IABP receives a more cautious appraisal. The review explains that the balloon inflates in diastole and deflates in systole, thereby improving coronary perfusion and reducing afterload. It is simpler, cheaper, and easier to insert and remove than Impella or VA-ECLS. However, the authors stress that randomized trial data, especially from IABP-SHOCK II, have largely discouraged routine IABP use in more severe infarct-related cardiogenic shock. Even so, they identify situations where IABP may still be reasonable, particularly in non-ischemic shock, milder SCAI stage C presentations, acute decompensated chronic heart failure, severe mitral regurgitation, or as a bridge strategy when the goal is to stabilize a patient without moving immediately to more invasive support.
One of the most useful parts of the article is its operational guidance. On pages 4 and 5, the paper includes flowchart-style algorithms for heart failure-related shock, acute myocardial infarction-related shock, post-cardiotomy shock, and right heart failure evolving while on support. These diagrams emphasize that mechanical support is not static. Patients must be reassessed frequently, generally every 6 to 12 hours, with close attention to hemodynamics, filling pressures, pulmonary congestion, metabolic markers, end-organ function, and ongoing need for vasoactive therapy. Escalation is favored when instability persists despite current support, when inotrope or vasopressor needs remain high, or when ventricular failure progresses. De-escalation is considered only after hemodynamic stability is restored, end-organ function improves, and the underlying cause has been adequately treated.

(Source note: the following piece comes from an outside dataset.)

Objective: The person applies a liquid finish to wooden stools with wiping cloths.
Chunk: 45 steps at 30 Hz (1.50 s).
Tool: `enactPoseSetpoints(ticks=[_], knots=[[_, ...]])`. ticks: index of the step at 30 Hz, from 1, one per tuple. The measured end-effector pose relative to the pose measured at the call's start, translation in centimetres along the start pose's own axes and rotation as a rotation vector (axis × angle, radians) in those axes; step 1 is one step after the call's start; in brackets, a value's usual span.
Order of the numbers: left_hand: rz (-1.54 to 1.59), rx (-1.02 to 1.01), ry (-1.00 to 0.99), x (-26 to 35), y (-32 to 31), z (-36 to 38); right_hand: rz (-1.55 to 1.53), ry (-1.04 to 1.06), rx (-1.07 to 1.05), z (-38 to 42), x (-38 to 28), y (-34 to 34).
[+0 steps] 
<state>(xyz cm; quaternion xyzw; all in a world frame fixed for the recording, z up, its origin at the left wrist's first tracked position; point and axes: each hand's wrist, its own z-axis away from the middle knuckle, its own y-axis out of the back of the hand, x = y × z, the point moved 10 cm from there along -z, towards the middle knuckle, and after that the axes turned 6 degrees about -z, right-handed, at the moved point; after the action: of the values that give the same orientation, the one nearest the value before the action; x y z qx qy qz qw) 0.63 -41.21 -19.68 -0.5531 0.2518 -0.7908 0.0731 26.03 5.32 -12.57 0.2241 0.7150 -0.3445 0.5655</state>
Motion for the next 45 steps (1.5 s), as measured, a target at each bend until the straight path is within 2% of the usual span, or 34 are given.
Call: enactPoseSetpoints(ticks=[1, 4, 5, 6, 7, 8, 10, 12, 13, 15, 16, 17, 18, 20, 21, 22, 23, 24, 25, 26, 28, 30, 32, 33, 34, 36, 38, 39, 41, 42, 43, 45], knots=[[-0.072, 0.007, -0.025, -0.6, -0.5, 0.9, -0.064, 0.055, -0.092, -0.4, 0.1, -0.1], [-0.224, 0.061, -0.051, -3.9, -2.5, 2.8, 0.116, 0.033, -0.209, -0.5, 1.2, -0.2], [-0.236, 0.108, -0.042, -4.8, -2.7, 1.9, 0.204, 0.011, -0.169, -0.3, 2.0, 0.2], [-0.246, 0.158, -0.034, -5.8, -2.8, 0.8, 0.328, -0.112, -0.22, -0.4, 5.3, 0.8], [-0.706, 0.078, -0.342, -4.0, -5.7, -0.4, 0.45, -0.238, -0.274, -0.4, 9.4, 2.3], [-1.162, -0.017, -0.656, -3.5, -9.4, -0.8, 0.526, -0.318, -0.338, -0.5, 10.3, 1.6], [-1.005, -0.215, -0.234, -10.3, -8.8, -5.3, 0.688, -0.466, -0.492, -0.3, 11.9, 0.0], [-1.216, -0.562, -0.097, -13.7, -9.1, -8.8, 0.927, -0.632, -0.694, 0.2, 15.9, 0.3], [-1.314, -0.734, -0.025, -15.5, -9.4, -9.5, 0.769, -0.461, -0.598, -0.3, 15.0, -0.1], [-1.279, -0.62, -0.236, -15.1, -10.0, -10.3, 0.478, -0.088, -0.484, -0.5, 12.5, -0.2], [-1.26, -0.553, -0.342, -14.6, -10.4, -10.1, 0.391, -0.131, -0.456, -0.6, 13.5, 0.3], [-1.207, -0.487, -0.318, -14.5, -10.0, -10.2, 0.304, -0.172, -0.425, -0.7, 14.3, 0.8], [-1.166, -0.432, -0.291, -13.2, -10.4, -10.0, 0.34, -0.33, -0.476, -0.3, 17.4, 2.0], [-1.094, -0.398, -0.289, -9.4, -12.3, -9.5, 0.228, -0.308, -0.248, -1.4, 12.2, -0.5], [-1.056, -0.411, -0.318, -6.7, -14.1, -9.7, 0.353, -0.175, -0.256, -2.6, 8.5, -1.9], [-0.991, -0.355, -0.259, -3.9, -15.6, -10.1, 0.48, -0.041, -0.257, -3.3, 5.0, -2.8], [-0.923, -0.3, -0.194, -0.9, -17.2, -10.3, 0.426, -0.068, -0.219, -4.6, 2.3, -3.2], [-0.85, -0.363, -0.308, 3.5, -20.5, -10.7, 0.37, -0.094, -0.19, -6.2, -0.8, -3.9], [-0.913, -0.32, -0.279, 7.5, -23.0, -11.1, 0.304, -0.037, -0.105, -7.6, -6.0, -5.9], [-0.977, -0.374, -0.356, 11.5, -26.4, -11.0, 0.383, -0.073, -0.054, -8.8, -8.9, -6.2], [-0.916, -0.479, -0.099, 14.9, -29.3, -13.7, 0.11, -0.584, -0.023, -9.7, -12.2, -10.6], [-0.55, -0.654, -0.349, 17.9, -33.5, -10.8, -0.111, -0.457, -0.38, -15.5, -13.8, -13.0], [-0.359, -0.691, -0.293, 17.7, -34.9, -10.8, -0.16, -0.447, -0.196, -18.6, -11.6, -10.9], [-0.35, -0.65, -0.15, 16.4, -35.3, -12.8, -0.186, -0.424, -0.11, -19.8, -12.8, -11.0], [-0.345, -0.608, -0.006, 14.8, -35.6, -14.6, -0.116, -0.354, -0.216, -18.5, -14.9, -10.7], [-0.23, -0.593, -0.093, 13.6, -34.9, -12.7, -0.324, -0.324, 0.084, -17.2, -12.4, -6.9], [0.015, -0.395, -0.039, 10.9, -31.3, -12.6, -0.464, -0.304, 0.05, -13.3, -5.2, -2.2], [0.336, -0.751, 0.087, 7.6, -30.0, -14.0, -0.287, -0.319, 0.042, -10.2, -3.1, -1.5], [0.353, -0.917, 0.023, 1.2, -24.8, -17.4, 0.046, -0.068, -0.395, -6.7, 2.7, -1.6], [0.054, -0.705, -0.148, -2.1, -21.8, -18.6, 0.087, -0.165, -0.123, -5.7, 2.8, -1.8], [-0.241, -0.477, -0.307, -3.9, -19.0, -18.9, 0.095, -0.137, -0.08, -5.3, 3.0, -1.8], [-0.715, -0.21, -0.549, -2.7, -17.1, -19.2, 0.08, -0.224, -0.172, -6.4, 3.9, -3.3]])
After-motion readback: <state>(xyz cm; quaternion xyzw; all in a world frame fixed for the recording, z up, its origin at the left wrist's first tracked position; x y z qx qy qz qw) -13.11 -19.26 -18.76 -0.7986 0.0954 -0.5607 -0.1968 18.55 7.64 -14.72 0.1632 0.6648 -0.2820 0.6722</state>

The review also addresses antithrombotic management, an area that remains unsettled in temporary mechanical circulatory support. The authors explain that cardiogenic shock itself alters drug absorption and physiology, while implanted cannulas increase both thrombotic and bleeding risk. For that reason, unfractionated heparin is presented as the default anticoagulant, with bivalirudin or argatroban as alternatives. The discussion is practical and acknowledges how complex these choices become in patients with recent PCI, renal dysfunction, or significant hemorrhagic risk.
In their conclusion, the authors argue that no single device is best for every patient. Instead, success depends on early recognition, timely initiation, careful patient selection, repeated reassessment, and readiness to escalate or de-escalate based on physiology rather than routine. They also identify future priorities, including stronger comparative trials, better shock networks and transfer systems, refined prognostic scoring, and more standardized protocols for anticoagulation, transfusion, and device timing. As a mini review rather than a formal systematic review or original study, the paper’s main strength lies in translating a broad evidence base into practical bedside decision-making. For clinicians managing cardiogenic shock, it offers a concise but highly actionable roadmap.